A small group of men sat orderly within a small semi-circle,
sequestered in a corner of a large, expensive house. Pushed off to the
sidelines by their wine-drinking wives, they had attempted to plow into
yet another book club selection but were failing miserably. An official
afterthought, the husbands were hauled along to the semi-monthly book
club and declared associate members but were consistently banished to
various and remote regions when they had become too interested in
discussing the assigned book or by showing a lack of requisite passion
when the topics turned estrogenically bewildering. The chosen book lay
in their hands like heavy meals while they tried to digest the newest
selection; which had been dramatically presented to the group only two
weeks earlier by the technically literate book selection committee.
Hardbound and reluctant to give up its perceived secrets, this seven hundred page recap of all things banal deflected all honest attempts at understanding its contents. The men assumed any selection might possess insight with actual pluses and minuses, but experience was indicating that this book, as many of the other choices, was to be unreadable. It had been touted via the female word-of-mouth literary review system as a "must read" but no one ever scrutinized the methodology of how a book arrives on the preferred list. Some came from television talk shows, some came from other club's recommendation and some were instinctively (read frantically) pulled by that month's leader off the display at the local book store. Whether attracted by a shiny cover or creative in-store merchandising, the credibility of the selections never got in the way of the wine drinking. Evidentially the credo of the group revolved around the theory that when given a choice between potentially bad wine or bad books, you avoided the former and embraced the latter. You can always avoid the book but there wasn't a bottle of wine that made it through this book club without some damage.

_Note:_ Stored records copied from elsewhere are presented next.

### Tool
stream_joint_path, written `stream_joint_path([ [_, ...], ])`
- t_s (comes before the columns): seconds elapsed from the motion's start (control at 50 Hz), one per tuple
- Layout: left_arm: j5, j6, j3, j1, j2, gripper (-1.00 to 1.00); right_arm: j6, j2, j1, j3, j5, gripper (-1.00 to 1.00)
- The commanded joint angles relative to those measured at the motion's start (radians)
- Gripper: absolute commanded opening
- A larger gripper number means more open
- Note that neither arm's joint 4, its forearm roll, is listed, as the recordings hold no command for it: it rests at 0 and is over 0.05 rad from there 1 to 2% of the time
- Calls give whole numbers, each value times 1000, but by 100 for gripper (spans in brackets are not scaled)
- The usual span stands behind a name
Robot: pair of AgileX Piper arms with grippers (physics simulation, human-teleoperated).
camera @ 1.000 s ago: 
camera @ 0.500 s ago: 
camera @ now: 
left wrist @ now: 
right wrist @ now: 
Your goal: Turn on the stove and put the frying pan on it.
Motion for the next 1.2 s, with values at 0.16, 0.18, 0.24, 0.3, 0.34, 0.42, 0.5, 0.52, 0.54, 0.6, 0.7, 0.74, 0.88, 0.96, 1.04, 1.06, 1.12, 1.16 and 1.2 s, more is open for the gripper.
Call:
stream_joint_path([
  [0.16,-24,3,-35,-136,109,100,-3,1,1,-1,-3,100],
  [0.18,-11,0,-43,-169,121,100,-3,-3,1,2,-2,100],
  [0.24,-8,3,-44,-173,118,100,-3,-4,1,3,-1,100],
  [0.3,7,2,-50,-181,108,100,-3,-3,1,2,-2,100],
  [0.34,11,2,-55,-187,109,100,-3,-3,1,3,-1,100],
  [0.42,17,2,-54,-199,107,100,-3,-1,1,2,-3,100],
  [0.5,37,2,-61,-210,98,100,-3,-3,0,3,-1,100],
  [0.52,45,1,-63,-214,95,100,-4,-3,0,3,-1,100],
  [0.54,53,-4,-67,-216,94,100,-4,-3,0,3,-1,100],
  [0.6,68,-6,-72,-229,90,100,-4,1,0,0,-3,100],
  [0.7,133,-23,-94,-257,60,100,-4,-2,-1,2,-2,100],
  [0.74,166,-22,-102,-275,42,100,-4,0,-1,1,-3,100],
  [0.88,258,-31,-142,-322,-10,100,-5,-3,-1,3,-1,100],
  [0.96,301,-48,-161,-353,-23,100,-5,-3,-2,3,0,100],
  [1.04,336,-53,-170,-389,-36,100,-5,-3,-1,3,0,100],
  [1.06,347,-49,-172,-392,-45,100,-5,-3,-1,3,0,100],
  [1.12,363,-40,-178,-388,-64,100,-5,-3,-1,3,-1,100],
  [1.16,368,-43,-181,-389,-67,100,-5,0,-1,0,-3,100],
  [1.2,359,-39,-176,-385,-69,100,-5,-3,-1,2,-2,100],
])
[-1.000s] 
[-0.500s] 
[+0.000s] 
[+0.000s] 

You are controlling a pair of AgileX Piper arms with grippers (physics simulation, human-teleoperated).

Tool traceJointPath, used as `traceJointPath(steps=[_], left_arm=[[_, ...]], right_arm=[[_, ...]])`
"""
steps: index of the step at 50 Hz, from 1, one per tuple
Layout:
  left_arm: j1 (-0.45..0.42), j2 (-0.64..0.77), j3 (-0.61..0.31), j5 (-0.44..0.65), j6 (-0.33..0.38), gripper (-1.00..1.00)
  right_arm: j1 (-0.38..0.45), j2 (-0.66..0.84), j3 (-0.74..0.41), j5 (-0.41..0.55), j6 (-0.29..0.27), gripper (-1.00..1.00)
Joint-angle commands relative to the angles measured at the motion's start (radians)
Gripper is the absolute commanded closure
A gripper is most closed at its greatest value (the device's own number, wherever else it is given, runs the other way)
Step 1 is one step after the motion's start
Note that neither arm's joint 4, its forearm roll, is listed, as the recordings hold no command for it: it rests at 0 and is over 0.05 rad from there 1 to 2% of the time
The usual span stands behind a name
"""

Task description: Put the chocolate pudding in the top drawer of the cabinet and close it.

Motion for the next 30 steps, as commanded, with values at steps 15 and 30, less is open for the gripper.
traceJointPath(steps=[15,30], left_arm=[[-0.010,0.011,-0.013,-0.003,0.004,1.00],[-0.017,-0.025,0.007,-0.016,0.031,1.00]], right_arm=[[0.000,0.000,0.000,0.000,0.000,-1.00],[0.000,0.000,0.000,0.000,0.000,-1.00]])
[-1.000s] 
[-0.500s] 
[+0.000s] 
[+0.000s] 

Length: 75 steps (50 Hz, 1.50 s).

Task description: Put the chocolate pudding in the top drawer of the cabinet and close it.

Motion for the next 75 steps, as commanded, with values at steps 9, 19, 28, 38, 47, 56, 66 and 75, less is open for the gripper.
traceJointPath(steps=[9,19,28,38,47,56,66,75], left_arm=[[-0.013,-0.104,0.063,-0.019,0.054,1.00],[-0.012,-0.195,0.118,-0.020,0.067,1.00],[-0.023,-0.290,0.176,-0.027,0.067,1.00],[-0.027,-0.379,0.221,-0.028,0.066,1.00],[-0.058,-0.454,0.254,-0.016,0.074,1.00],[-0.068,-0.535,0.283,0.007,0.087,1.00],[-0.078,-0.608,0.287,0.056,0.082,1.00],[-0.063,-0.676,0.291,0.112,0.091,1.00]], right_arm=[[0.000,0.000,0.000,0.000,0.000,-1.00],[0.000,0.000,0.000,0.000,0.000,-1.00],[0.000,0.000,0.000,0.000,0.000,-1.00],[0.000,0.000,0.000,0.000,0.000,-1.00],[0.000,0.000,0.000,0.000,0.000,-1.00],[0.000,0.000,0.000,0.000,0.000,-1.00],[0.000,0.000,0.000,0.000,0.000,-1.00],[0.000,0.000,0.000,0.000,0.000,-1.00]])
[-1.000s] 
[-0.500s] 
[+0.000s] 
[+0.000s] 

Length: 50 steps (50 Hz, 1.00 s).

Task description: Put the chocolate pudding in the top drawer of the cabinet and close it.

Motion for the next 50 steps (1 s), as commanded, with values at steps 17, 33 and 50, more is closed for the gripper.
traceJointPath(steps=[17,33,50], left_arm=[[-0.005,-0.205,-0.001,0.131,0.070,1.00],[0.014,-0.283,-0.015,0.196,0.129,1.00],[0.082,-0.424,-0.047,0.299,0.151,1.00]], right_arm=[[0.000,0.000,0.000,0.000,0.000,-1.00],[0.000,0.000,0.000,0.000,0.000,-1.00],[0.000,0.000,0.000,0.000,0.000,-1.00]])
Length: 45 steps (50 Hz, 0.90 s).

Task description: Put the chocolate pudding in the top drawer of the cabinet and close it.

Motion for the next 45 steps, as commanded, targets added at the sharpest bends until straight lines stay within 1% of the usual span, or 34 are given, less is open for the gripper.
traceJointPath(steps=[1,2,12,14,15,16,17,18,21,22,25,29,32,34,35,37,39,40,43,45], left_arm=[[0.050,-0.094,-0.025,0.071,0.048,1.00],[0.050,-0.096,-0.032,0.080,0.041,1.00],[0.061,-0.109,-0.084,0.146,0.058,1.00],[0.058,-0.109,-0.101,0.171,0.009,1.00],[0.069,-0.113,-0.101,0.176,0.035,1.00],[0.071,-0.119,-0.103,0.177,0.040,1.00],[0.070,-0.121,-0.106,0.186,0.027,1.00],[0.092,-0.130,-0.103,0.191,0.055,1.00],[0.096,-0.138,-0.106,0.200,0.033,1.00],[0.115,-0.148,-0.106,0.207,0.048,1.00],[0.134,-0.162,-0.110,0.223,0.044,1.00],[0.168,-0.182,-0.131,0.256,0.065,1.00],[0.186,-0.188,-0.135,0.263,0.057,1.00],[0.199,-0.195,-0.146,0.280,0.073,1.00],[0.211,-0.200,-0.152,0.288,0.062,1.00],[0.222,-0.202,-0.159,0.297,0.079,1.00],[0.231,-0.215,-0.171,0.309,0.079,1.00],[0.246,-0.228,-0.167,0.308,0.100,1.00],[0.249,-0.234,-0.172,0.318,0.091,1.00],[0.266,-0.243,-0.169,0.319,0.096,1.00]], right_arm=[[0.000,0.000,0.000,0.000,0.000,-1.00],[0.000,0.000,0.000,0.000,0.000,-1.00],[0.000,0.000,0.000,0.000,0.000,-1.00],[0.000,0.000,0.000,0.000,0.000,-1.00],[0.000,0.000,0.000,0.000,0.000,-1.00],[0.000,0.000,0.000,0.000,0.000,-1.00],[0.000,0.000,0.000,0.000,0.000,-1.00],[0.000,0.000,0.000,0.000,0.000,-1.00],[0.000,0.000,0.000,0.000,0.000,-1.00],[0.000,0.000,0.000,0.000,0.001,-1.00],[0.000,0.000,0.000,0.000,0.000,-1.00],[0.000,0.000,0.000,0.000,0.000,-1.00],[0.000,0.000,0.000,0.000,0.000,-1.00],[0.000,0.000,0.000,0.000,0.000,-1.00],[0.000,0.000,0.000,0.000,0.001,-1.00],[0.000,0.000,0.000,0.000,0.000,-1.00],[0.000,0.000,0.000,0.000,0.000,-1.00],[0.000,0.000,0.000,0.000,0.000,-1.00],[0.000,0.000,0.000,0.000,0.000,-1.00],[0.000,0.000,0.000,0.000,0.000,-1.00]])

“We are being too polite,” said the oldest man as he tossed his already-worn copy on the table. “This book is crap: derivative and dripping with the recency of today’s most media-astute, and I use this next term very liberally; writers.”
As it was thrown aside, no one at the wives’ table noticed his interpretative insubordination. The women were engrossed in some peculiar story involving their collective feelings, attitudes and perceptions while bottles of chardonnay were being anxiously uncorked. Each one was talking simultaneously and the collective obliviousness was complete. The men were being careful to determine if they had free reign to stage a literary mutiny on the grounds of potential literature-induced homicide but the anguish of the attempted read cast their collective fate.
“Well,” said the other, “It seems like it doesn’t want to be read.”
“True but the bigger problem is,” said the third, “that we are desperately lacking in testicular gravitas.”
“I agree with everyone but especially Tom,” said the fourth and final man while pointing his highlighter at the individual requesting any type of gravitas. “In fact, this book doesn’t want to be read but in truth, it shouldn’t be read. It is a waste of time, a waste of paper and our inability to stand up and embrace something worthwhile just adds to the sting.”
“What should we do?” said the first man.
“Do what all men of letters do,” said the second man, “Get the hell out of here and each get a copy of “To Kill a Mockingbird.”
The men agreed. All four books were summarily thrown out of the window and into a known trash can directly under it. Once they had heard the satisfying sound of four direct hits into the bin, the four men left to go outside to settle on their next move. They waved at their wives, who waved back but did not slow or diminish their conversational din. They were free and decided to rethink their collective marching orders. They were under pressure to be reading these books and the first thing to go was the pace. The more vocal faction of the club felt that the more read the better and as a result, aggressive reading quotas were instituted but rarely enforced.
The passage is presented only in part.